Gloucester Quays Shopping Centre, owned and managed by The Peel Group, is located in the Cotswolds and is one of the largest mixed use waterside regeneration developments in the UK. It covers 60 acres, providing over 150,000 square metres of floor space to over 70 retail outlets.
Carbon emissions and climate change
Over the past few years carbon emissions and climate change have risen up the agenda for retailers, and Gloucester Quays Waste Strategy is testament to the centre’s commitment to reduce its waste and improve its recycling rates. Facilities Manager Nick Poole acknowledges that since partnering with Grundon Waste Management in 2011, they have seen a significant acceleration in waste management and recycling practice.
“Grundon is more proactive than other suppliers I have used. They respond immediately to a situation as it arises, which has undoubtedly helped with the many challenges faced by a development of our size and in particular with the segregation of waste,”” he said.
Segregation – the key to recycling
Previously there was no segregation of waste streams and all the centre’s waste was compacted on site before being sent to landfill. After conducting a waste audit, the Grundon team recommended a number of key changes:
- due to the sheer size of the site, two separate waste station areas have been introduced, each with bins for three types of waste; general black bag waste, glass, and mixed recyclables, consisting of paper, card, plastic bottles, aluminium and steel cans
- installation of two new compactors for general waste alongside the mixed waste bins. All the waste is now collected and transported to their Materials Recycling Facility (MRF) at Bishop’s Cleeve just 10 miles away
- compacted waste is sorted for any stray recyclable materials before it goes for disposal
- remaining mixed waste and glass is separated and sent for recycling.
Minimising exposure to Landfill Tax
The reduction in the amount of waste going to landfill has meant that Gloucester Quay’s investment in the waste and recycling programme has been offset against the cost it would have had to pay in landfill tax, which has recently increased to £72 a tonne. “We would have had to pay around £47,000 more in landfill tax without the recycling,” said Poole.
Gloucester Quay’s staff collect the waste from the back of each retailer’s premises, where they have their own recycling and waste bins. Figures show that last year the centre recycled 525 tonnes of waste and disposed of 152 tonnes as non-recyclable waste, making an overall recycling rate of 77%.
The importance of Education
Tenant education in sustainable practice is crucial, in fact without it, says Poole, you will not achieve your waste management and recycling goals. Poole and his team provide an on-going education programme. “Tenants understand the importance of recycling and waste management and we encourage ‘buy-in’ by making sure they fully understand our Waste Strategy through regular updates regarding waste costs, recycling rates and money saved through recycling.
“They are usually happy to conform to our Waste Strategy, and indeed failure to comply would mean a tenant having to make their own waste removal arrangements,” he says.

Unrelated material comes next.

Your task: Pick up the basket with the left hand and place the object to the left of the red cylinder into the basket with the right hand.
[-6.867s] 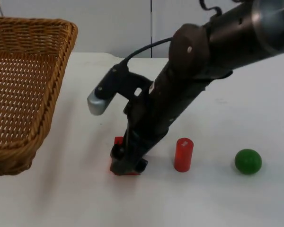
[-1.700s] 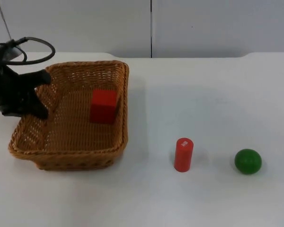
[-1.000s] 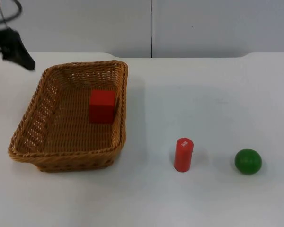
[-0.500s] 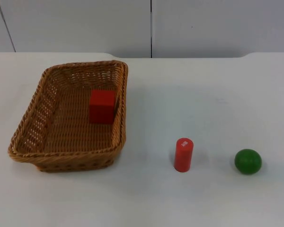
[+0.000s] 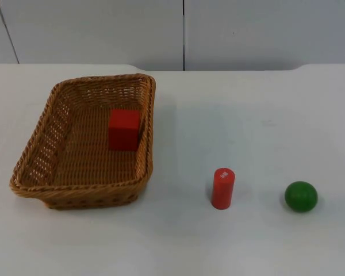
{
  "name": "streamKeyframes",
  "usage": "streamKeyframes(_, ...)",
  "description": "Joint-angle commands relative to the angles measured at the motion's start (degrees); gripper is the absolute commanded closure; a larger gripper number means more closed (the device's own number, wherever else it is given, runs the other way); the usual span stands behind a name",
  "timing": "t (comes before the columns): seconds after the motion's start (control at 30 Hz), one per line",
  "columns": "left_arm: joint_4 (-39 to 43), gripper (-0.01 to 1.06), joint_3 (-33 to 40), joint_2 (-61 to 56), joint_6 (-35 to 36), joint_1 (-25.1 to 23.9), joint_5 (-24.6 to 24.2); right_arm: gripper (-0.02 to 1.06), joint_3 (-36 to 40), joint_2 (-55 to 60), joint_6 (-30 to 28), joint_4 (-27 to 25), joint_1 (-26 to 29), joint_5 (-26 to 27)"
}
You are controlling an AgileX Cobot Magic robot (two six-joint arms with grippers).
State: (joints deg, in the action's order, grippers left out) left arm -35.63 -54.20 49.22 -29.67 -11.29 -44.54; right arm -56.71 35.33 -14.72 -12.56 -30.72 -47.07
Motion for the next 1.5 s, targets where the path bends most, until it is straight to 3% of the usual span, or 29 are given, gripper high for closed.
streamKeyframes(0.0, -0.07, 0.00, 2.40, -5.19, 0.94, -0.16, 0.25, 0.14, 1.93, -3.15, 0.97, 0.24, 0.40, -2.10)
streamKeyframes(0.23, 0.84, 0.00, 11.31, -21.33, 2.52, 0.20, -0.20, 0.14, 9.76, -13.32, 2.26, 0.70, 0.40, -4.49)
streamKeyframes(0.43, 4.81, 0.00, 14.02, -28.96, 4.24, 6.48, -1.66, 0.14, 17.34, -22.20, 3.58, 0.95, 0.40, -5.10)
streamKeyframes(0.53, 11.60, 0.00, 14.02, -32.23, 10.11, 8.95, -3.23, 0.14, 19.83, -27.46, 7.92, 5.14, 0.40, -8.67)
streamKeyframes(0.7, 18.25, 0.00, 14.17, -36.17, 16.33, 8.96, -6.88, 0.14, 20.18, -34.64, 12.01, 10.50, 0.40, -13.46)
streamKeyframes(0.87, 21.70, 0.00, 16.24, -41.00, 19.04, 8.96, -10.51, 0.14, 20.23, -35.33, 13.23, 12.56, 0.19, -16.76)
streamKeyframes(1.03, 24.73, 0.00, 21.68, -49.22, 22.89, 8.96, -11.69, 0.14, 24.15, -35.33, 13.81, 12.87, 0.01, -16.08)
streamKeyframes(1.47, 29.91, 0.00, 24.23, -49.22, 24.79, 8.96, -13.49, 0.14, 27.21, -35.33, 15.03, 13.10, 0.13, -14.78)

An important part of the centre’s Waste Strategy includes understanding where recyclable materials end up and how they are used, to ensure they are making the right environmental decision. Grundon is able to satisfy this by providing a comprehensive waste audit.
Regular monthly meetings are held with the Grundon team in an effort to continually review reducing costs and impacts on climate change as well as to discuss policy and progress. “Gloucester Quays is working towards a 90% recycling rate, and in order to achieve this it is important that we work closely with Nick Poole to make sure the centre can achieve the maximum benefit from their waste implementation programme,” says Grove.
When the centre’s new £60 million leisure quarter opens in the Autumn/Winter of 2013, to include a 10 screen cinema and 11 new restaurants, the waste management challenge is going to escalate and change direction. Poole explains: “We have had minimal food waste to deal with up to now, as the majority of units are designer, home and leisure outlets. So now we are looking at a comprehensive food recycling programme to be ready in time for when the new facilities open.”